この問題の本質は、実はUIではない。多機能すぎるところにある。機能が多ければ操作体系が複雑になるのは自然の理だ。洗濯機にしても電子レンジにしても、次々に新しい機能が出て、新しいボタンが増えて、それをどこに押し込もうかと奮闘した結果がそれなわけだ。

では機能を減らせば良いではないか。そうではない。機能を減らすと売値が下がる。売値が下がると利益も利益率も下がる。そうするともはや新しい開発はできない。ライバルに負ける。人を減らさなければならない。一方で消費者も新しい機能をありがたがる、つまりはカネを払ってくれる。結局、UIの使い辛さというのは、廻り回ってユーザが求めたものなのだ。
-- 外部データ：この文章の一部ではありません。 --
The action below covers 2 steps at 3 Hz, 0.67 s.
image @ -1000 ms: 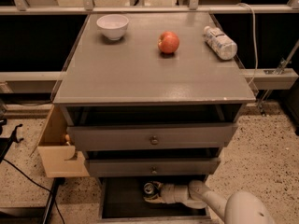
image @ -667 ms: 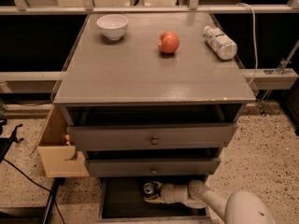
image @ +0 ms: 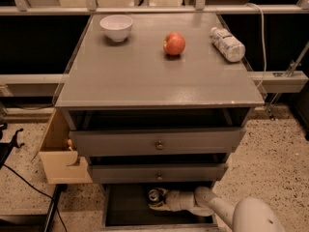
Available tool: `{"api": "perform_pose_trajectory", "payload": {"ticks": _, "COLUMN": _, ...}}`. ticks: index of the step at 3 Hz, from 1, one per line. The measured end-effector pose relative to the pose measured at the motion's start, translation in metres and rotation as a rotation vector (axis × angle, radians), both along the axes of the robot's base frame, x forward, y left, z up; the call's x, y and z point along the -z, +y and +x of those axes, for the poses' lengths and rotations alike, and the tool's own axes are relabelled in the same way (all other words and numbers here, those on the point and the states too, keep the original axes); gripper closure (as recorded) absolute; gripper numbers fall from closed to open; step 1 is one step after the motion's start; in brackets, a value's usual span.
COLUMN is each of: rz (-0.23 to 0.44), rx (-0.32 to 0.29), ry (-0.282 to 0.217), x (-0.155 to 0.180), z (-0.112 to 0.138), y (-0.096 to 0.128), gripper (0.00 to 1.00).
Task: Place green can into bottom drawer
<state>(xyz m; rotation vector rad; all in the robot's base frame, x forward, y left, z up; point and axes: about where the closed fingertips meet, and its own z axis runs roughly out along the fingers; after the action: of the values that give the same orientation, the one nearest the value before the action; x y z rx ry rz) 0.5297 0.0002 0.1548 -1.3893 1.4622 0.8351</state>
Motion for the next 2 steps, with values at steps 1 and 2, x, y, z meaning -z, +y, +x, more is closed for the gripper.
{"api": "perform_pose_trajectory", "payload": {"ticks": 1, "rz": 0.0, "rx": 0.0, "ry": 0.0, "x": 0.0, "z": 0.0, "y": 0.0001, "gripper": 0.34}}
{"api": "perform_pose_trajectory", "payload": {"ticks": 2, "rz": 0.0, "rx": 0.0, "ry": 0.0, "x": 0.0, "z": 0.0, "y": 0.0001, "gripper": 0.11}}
提案ではタッチパネルもあったが、既に世に存在しているものがなぜ採用されないか、合理的に考えれば分かる。効果(売上増)とパネルのコスト、UIの設計コストが見合わなければ採用されない、見合えば採用される、それだけだ。繰り返しになるがメーカーはバカではない。それが差別化要素になりコストが見合うと判断すれば、必ず採用する。

今までは合理的な解決策はなかったのだが、ここにきてUIを大幅に改善しつつも高機能にできる、という希望が見えてきている。AI、またAmazon EchoやGoogle Homeなどの音声UIの登場だ。これなら操作パネルはむしろシンプルになり、その代わり音声であれこれ聞いてくる。
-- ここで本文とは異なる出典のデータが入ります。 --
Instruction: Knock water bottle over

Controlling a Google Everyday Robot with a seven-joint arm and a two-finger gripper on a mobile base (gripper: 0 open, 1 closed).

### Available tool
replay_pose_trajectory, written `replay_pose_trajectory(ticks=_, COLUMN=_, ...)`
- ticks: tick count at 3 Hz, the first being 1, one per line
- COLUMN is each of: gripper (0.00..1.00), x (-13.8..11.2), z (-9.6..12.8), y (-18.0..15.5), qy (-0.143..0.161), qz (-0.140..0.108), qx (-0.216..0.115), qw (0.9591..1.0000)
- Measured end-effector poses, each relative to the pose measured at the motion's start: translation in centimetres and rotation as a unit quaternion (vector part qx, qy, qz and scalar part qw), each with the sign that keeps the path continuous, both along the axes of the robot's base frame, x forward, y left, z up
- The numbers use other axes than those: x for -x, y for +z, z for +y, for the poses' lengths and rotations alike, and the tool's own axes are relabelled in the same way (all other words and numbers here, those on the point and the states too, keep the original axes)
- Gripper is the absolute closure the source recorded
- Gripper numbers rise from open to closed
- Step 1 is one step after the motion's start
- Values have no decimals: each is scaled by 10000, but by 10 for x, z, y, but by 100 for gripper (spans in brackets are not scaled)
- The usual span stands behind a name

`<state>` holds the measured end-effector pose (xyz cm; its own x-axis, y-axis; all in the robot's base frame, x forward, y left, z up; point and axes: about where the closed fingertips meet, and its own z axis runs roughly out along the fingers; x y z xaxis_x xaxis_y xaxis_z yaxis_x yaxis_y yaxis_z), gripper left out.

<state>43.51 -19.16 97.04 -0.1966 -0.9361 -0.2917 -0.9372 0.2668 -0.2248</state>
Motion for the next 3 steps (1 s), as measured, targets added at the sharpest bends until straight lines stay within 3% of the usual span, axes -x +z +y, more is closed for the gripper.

何とか機能はどうしますかこうしますか、あるいは洗濯物を見て自動設定する、好みを記憶して(気を利かせて)機能を使い分ける、それが気に入らなかったらそう言えば次回から修正する、といったことが可能になる。

これなら機能をいくら増やしても複雑さを一定に押さえ、あまつさえその人のレベルに合わせて調整することも可能だろう。洗濯機なら水量や時間を細かく設定したがる人、機能を色々使いたがる人、逆にお任せの人と個性が出てきたとしても、先端機能を上手く使いつつ、UIはずっと同じ、音声のみだ。

究極のUIとは優秀な執事である、というのは、実は自分の中の格言!(^^)!なのだが、世の中はその方向に動きつつある。まずは家電で実現してほしいものだ。